There is a further pitfall for which we need to account. Daniel 1–6 is historical narrative; it tells us what happened to Daniel and his three friends in the Babylonian and Persian courts. Is it legitimate to assume that just because Daniel is a hero of the faith that his actions are presented as normative for all time? When the question is presented baldly in this manner, the answer is certainly no. Just because Daniel acted in a certain way does not mean that his actions are instructions to how we should behave today. Daniel’s vegetarian diet in the first chapter certainly should not have us pushing meat away from our tables. We don’t have to pray in an upstairs room or in a room with windows (6:10) to pray sincerely. We must be very careful not to fall into the trap of saying that Daniel’s actions are necessarily normative for our actions.

However, neither are they totally irrelevant. The Bible is not only a theological book; it is also an ethical book. The Old Testament historical books are not just there to teach us what happened in the past or about the nature of God in the abstract, but also intend to shape our emotions and our actions.13 God could have given us a philosophical or theological treatise if his goal was to simply inform us about his nature, but instead he gave us his Word in the form of stories and poems that evoke the whole person—will and emotions as well as intellect.
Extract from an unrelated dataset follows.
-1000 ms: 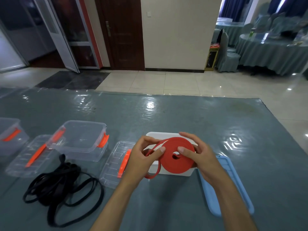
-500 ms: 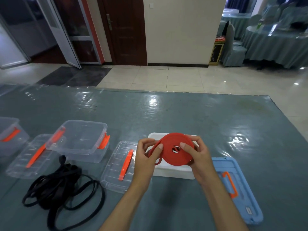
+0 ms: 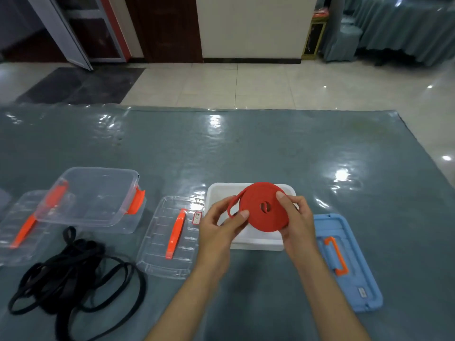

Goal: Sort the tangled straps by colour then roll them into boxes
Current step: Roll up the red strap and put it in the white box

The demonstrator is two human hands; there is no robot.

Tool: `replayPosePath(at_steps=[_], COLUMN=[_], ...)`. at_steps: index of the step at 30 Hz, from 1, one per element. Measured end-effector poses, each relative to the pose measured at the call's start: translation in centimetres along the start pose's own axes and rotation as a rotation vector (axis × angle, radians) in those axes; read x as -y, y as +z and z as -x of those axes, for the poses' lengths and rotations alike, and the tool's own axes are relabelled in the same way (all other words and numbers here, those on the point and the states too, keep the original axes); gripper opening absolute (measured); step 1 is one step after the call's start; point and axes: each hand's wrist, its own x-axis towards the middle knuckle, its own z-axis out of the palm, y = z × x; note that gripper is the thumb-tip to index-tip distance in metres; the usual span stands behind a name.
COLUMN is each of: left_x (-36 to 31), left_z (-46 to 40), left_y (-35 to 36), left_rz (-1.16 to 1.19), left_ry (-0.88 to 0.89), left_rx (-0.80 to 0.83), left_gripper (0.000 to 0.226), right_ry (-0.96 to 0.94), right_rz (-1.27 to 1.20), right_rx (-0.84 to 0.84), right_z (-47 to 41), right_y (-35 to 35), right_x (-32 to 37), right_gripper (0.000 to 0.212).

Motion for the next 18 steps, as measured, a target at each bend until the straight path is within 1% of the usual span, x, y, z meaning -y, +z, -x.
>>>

That the Old Testament narratives have a didactic intention14 is suggested by the preface to Psalm 78:

O my people, hear my teaching;

listen to the words of my mouth.

I will open my mouth in parables,

I will utter hidden things, things from of old—

what we have heard and known,

what our fathers have told us.

We will not hide them from their children;

we will tell the next generation

the praiseworthy deeds of the LORD,

his power, and the wonders he has done.

He decreed statutes for Jacob

and established the law in Israel,

which he commanded our forefathers

to teach their children,

so the next generation would know them,

even the children yet to be born,

and they in turn would tell their children.

Then they would put their trust in God

and would not forget his deeds

but would keep his commands.

They would not be like their forefathers—

a stubborn and rebellious generation,

whose hearts were not loyal to God,

whose spirits were not faithful to him. (Ps. 78:1–8)

The “parables” that follow in Psalm 78, which have as their intention obedience, are stories from Israel’s past, mostly behavior to avoid. History can have a didactic function, and Old Testament history’s lessons continue in an important sense in the New Testament period as well. After reminding his readers of the crossing of the Red Sea and the desert wandering, Paul asserts: “Now these things occurred as examples to keep us from setting our hearts on evil things as they did” (1 Cor. 10:6). Throughout the New Testament, different historical episodes of the Old Testament are recited to serve as paradigms of behavior in the post-Christ period (e.g., Heb. 11:4–40; James 5:10–11, 16–18).

However, warnings about simple appropriation of the Old Testament are crucial. The chronological, cultural, and redemptive-historical distance must be taken into account as we adjudicate the application of an ancient text to a modern situation. Readers of this commentary will have to judge for themselves whether I have persuasively charted the course through the potential pitfalls, but, as discussions in the specific chapters will underline, they can be sure that I am aware of the dangers both of neglecting this important aspect of the biblical text as well as blindly assuming that the ancient text provides normative role models and principles of living for us today.